Not only did the catastrophic flooding in Thailand in 2011 result in a humanitarian disaster in Bangkok and the surrounding countryside, it had major economic ripple effects around the globe as supply chains in the automobile, disk drive, semiconductor industries, among others, were disrupted. Argos Analytics was founded by Robert Dickinson shortly after the flooding occurred because, having had a successful career as a high tech executive, he realized that businesses didn’t recognize climate change as a strategic challenge, let alone have the information they needed to be able to prepare for and deal with its impacts.
Since our inception, we’ve worked on projects ranging from future flood risks for the city of Del Mar, California and future heat waves for a Northeastern hospital chain to a decision tool for managing health risks across California from rising temperatures, developed as part of the Fourth California Climate Change Assessment.
What We Do
From the vast, and growing, array of data on the future climate that is available, we extract what’s relevant to our clients based on the nature of their business, where they operate and their planning horizon and translate it into terms that relate directly to how they do business.
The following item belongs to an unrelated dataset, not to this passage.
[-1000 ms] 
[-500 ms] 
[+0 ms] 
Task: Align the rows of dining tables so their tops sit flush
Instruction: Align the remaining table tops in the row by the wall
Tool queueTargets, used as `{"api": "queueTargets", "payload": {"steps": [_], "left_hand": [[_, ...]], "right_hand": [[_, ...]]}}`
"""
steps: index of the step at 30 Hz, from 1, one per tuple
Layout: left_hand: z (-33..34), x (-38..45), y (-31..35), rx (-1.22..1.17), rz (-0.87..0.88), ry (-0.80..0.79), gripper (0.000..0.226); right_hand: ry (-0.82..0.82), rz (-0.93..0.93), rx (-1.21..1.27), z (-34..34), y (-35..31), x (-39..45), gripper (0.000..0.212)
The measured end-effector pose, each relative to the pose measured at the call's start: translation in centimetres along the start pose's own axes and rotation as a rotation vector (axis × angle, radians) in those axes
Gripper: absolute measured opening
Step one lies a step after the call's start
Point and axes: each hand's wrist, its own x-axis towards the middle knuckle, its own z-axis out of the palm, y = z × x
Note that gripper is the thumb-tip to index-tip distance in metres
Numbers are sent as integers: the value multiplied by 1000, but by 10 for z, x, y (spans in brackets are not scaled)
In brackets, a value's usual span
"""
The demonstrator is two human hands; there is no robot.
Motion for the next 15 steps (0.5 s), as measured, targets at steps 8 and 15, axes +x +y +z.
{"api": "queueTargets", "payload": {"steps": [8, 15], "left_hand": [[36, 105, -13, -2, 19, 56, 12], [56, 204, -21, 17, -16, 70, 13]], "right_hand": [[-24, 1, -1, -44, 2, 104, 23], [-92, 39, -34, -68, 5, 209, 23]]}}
Our current focus is on providing design data for the built environment that incorporates the effects of climate change, in partnership with global engineering firm Arup, and information for winegrowers about how climatic conditions will change in their vineyards over the next several decades and how that will affect the grape varieties growing in them.
Adapting to Climate Change is Not Optional
Adapting to changing climate conditions is unavoidable since even if carbon emissions and deforestation stopped tomorrow it would take several decades for the effects to be felt due to the inertia in the climate system. The only question is whether you will do so proactively, based on a clear understanding of what’s coming, or try to recover when the unexpected inevitably strikes.